Our roads in Louisiana are awful and violent boat trailer failures are something we all deal with at some point in our lives here. The aluminum erector sets are by far the worst offenders.

Our stock trailers and equipment trailers on the other hand hold up pretty well. The mileage is generally pretty low compared to the western cowboys but again, the roads are just so horrible. The few people I know who have had aluminum stock trailers didn't keep them long due to the reasons you cited - spooky looking cracks.

Having a fair bit of experience with fabricating aluminum workboats and living with aluminum boats and trailers, give me steel 100% of the time for any trailer application that will be used on the highway.

how aluminum will suddenly crack from unseen work hardening is a little scary

Yea. Airplanes can handle the high cycle count fatigue well because the design is so thoroughly engineered, the manufacturing so tightly controlled, the materials so carefully selected and controlled, etc. The average aluminum trailer is just a bunch of junk MIG'd together and scrubbed shiny to look good going down the road. No preheat, no NDT, no nothing. Cracked and cratered welds everywhere.

A REAL aluminum trailer like a maxi-miser is a different animal all together.
 
Where Aluminum is great imo is for a light boat trailer, using a good grade of marine rectangular tube aluminum, like 5086. I’ve had one for my drift boat for 20 years. Was welded & gusseted by a boat builder with a 1,500 lb. torsion axle. Rides smooth and is always well under its capacity. It is often in salty water crabbing and fishing. Perfect for its intended use imo.

Now if I used that same boat 100x a year, drove it all over, often on rough roads, I’d probably have gone with galvanized steel, like we have on the 21’ almost 4k boat. I do know a couple ranchers that have gone with riveted stock trailers and like them. Not sure on their longevity yet.
 
Wait ain't that flat??

The land is usually flatter than the roads. The roads look like bombed out air strips. They are absolutely terrible. Driving in Texas is a treat for us because we can go fast and not get beaten to death.

An unfortunate consequence of being flat with tons of rain is you need drainage ditches everywhere and those are pretty hard on equipment and stock trailers. We don't need to cross those too often in the grand scheme of things though.

The Fn roads though man. Did I mention the roads are really bad?

Every trailer we have around here that is more than 15 years old and still in good working shape is steel.
 
The land is usually flatter than the roads. The roads look like bombed out air strips. They are absolutely terrible. Driving in Texas is a treat for us because we can go fast and not get beaten to death.

An unfortunate consequence of being flat with tons of rain is you need drainage ditches everywhere and those are pretty hard on equipment and stock trailers. We don't need to cross those too often in the grand scheme of things though.

The Fn roads though man. Did I mention the roads are really bad?

Every trailer we have around here that is more than 15 years old and still in good working shape is steel.

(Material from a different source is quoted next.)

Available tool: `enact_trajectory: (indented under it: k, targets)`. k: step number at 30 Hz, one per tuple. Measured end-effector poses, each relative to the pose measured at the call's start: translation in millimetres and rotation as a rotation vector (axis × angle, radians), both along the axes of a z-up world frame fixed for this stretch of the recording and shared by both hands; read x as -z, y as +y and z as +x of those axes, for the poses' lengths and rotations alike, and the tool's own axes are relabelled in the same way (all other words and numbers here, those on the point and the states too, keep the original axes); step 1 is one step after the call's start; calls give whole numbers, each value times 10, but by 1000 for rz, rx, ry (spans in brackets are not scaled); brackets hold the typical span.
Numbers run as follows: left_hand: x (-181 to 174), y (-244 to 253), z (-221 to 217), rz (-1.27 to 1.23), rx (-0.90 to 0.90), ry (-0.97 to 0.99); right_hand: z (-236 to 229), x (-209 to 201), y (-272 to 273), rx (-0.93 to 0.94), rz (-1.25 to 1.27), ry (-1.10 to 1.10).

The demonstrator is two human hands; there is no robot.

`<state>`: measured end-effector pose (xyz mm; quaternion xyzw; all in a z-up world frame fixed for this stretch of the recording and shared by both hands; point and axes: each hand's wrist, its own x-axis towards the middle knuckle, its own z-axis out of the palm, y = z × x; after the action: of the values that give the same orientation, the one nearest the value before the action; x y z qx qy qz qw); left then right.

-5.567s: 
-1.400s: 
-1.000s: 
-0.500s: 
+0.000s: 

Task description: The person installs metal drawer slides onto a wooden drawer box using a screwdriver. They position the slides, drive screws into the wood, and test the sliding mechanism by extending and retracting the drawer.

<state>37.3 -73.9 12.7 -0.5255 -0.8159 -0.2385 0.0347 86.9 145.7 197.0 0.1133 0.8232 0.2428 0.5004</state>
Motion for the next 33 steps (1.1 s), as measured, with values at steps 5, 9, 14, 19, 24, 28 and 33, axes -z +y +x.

I haven't been in Louisiana much at all.

But driving around on flat gravel roads in the eastern "green" part of Texas, I was like to hell with buying the cheap trucks you see come up for sale out of Texas. Things are gonna be beat to death. I let the air out of the tires and didn't put more in til I was east bound on I-30 around Texarkana.
 
the salt) - partly my concern with steel

Valid concern, but a good paint job or galvanizing solves that problem. If you get a good trailer like a diamond C you dont really need to worry about it.

If you can find a GOOD aluminum utility trailer its a good option. Even on aluminum trailers, the important parts are steel.